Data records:
---+---

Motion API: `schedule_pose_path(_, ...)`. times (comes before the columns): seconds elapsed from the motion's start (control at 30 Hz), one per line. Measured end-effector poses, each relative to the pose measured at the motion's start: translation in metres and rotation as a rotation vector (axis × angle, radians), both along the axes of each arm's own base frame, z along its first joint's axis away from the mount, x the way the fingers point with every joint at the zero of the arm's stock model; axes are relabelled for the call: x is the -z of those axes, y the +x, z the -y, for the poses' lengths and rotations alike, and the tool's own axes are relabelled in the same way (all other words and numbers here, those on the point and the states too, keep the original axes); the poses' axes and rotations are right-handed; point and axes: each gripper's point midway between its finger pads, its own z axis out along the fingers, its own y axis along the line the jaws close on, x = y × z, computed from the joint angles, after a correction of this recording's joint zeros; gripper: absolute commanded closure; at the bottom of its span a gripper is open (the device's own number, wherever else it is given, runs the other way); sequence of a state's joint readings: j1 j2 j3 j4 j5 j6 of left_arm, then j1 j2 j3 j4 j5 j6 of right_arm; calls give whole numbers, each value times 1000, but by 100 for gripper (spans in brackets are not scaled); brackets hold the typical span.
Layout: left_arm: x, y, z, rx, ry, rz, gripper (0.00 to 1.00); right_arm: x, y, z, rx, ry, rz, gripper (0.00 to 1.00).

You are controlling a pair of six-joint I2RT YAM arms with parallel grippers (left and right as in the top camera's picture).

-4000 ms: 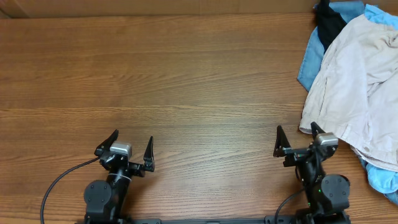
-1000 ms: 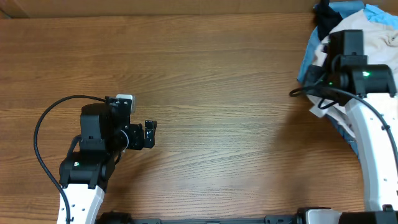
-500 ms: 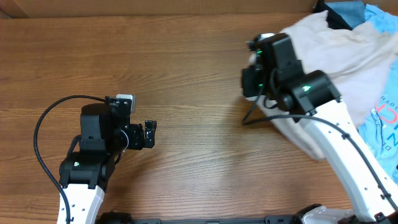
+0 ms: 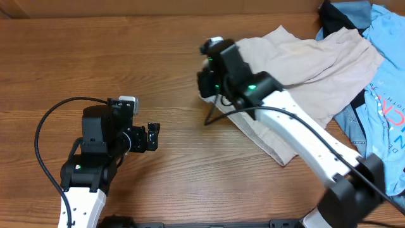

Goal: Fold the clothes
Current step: 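Reach the right gripper into the clothes pile and grasp the beige shorts, then drag the beige shorts left onto the open table with the right gripper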

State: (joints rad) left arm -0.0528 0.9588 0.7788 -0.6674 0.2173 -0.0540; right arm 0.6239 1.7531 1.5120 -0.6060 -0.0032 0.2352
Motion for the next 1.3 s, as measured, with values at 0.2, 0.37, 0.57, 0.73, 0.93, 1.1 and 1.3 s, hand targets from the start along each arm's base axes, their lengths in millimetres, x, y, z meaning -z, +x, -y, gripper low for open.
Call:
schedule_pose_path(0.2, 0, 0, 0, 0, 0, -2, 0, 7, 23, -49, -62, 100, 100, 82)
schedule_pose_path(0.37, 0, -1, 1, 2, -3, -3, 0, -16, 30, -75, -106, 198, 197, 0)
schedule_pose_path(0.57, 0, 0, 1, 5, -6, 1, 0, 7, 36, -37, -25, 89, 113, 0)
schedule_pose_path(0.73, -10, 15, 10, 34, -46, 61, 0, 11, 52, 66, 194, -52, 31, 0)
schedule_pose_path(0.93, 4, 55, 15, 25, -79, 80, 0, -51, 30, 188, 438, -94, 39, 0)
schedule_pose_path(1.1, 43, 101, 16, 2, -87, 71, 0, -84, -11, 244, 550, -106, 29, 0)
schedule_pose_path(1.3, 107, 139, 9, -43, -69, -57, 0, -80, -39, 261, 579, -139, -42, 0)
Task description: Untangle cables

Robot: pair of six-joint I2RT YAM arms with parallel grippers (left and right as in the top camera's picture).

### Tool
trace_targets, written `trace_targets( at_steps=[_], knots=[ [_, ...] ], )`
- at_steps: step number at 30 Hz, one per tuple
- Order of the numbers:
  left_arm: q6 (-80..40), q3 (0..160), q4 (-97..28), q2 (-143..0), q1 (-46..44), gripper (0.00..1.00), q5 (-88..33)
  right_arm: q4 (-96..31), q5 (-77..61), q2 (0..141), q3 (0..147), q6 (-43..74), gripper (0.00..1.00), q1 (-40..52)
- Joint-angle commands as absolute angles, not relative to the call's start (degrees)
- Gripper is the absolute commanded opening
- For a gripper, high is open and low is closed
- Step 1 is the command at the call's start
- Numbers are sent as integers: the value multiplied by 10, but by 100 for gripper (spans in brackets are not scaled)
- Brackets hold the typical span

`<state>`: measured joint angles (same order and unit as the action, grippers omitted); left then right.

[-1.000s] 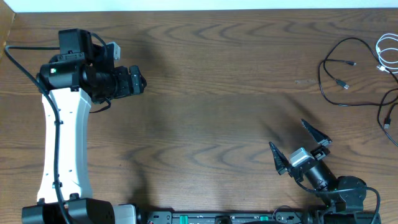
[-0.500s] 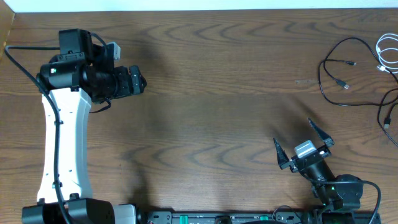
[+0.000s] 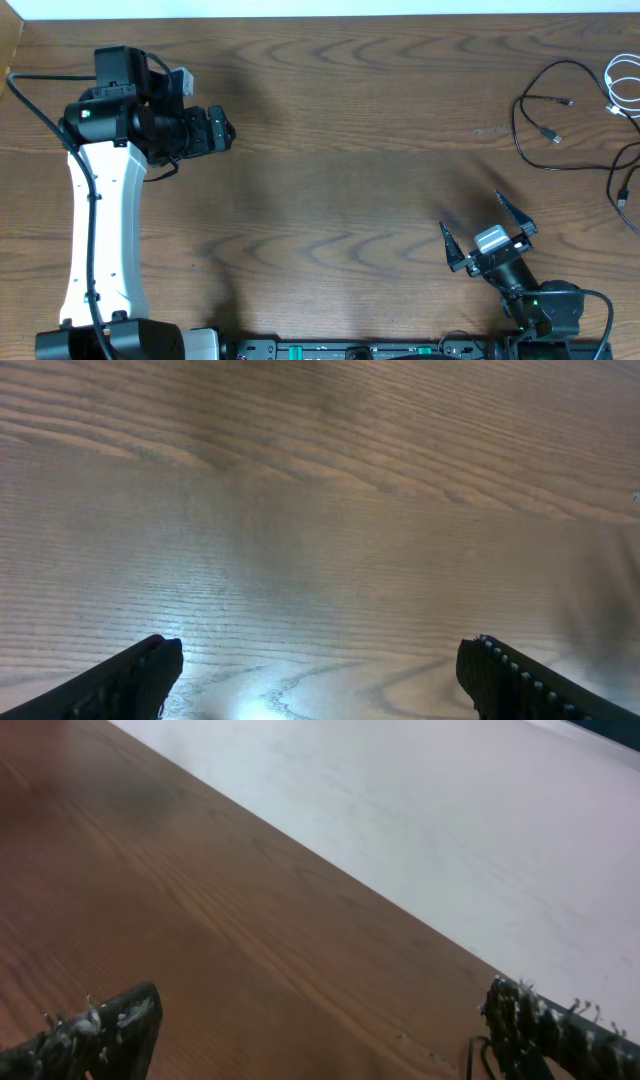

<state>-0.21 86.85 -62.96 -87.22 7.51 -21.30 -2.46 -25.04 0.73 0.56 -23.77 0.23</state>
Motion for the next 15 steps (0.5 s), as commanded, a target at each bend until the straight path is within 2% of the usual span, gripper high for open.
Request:
trace_targets(
  at_steps=[1, 7, 10, 15],
  knots=[
    [-3, 870, -631, -868, 76, 93, -215, -26, -250, 3, 3, -227, 99, 0],
    [-3, 868, -633, -850, 67, 93, -179, -26, -250, 3, 3, -227, 99, 0],
    [5, 790, -541, -769, 35, 93, -123, -26, -250, 3, 3, -227, 99, 0],
    [-4, 627, -366, -644, 24, 93, -115, -26, -250, 3, 3, -227, 99, 0]
  ],
)
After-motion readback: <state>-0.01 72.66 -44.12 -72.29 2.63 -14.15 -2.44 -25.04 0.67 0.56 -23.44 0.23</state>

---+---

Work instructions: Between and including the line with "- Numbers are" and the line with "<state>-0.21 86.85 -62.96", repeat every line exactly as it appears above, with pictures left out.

Response to the exercise:
- Numbers are sent as integers: the value multiplied by 10, but by 100 for gripper (spans in brackets are not scaled)
- Brackets hold the typical span

`<state>`: measured joint angles (same order and unit as the action, grippers omitted); left then right.

[-1.000s] 
[-0.500s] 
[+0.000s] 

<state>-0.21 86.85 -62.96 -87.22 7.51 -21.30 -2.46 -25.04 0.73 0.56 -23.77 0.23</state>

Nothing else remains in this exercise.